Avery's lawyer, Kathleen Zellner, said some of the evidence found on Avery's property - including Halbach's car - was planted there. As well as the blood found inside of it. She claimed Avery's blood could have come from a sample that police had from his prior false conviction. Zellner further contends the eyewitness accounts that led to his imprisonment were false, and that Halbach's ex-boyfriend Ryan Hillegas is the real killer.
Pasadena Detective Pressured Witnesses
Not all evidence presented in the court of law is truth. For William Broghamer, a Pasadena, CA, detective, the fact the courts were supposed to only discern truthful facts didn't deter him from pressuring witnesses to testify against other criminals. He was proud of his misdeeds - in 2011 he bragged on tape about lying and framing those accused of crimes. Then, in 2012, someone caught on to Broghamer and complained. Two years later, the tapes surfaced and an internal investigation was launched by the chief of police.

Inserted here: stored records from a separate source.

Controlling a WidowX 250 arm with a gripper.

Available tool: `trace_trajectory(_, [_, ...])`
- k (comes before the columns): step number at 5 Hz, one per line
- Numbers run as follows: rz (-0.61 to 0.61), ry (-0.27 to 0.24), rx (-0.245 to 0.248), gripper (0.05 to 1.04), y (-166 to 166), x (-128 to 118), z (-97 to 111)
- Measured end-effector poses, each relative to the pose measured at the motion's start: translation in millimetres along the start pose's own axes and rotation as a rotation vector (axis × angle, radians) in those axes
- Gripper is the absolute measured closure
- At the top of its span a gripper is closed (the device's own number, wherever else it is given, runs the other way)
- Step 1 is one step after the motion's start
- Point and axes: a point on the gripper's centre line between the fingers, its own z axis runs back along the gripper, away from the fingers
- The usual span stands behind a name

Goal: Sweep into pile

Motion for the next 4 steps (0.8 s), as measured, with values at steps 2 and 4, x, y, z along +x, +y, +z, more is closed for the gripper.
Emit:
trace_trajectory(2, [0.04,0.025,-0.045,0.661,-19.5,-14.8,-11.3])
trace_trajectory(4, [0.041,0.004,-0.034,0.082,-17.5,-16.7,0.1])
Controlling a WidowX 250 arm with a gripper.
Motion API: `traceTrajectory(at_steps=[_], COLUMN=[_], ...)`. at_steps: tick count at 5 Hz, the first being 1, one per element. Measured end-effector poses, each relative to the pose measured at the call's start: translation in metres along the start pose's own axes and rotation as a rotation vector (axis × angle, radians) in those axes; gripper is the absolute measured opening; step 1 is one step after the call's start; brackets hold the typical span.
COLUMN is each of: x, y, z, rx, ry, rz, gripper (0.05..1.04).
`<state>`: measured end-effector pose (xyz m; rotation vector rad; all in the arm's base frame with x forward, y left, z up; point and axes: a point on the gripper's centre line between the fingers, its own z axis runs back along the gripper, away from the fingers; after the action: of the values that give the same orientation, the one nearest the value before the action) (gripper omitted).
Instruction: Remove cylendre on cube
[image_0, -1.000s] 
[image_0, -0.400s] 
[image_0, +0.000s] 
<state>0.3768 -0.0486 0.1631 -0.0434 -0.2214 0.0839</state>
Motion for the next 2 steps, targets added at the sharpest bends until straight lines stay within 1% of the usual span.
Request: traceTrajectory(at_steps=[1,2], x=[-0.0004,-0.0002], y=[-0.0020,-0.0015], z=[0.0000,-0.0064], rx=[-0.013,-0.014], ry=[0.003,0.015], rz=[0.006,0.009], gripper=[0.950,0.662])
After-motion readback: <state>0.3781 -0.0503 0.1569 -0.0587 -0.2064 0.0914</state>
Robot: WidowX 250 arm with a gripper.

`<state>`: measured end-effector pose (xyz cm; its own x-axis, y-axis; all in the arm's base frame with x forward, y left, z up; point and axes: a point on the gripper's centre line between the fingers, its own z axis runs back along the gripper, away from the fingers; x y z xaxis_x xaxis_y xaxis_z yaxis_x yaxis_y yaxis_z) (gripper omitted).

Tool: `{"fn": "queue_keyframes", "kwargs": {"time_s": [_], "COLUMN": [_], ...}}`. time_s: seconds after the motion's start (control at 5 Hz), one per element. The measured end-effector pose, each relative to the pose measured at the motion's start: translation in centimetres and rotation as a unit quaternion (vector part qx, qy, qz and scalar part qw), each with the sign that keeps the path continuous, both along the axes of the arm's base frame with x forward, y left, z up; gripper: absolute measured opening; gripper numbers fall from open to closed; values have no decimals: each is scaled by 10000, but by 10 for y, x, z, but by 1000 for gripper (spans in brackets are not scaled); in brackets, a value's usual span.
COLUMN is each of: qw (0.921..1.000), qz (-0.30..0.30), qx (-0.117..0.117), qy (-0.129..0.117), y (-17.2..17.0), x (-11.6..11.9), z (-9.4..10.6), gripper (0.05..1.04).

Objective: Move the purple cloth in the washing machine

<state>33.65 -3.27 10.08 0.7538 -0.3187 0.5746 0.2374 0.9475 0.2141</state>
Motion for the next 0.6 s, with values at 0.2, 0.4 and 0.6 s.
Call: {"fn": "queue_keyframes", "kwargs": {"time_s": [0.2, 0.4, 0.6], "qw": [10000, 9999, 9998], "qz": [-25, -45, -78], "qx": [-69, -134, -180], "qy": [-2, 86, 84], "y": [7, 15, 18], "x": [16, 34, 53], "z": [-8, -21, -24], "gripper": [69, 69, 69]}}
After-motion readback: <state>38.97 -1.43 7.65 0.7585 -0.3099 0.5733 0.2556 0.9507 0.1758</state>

One lawyer said Broghamer threatened to have a woman's car seized if she didn't identify a certain person in a photo line up. On the tape, Broghamer said he would "just pin it on anybody" to solve a case. He bragged about lying to get people convicted of major crimes - including in death penalty cases. He was suspended from the force, and in 2015 was found guilty of misconduct.
Police In Delhi Frame 16 Innocent People As Terrorists
In 2012, officials found the Special Cell of Delhi Police framed 16 people on charges of terrorist activity. This group was a special counter-terrorism force that wrongly accused people of being operatives of various terrorist organizations on little to no evidence at all.
Human rights groups say that pressure on police to convict suspects in cases of terrorism causes them to fabricate evidence against suspects. What makes this even more troubling is the backlog of cases the Indian government has to deal with - 20 million cases currently clog the courts - and the fact that serious sentences like terrorism carry a life sentence. Those accused can wait years in jail before being found not guilty.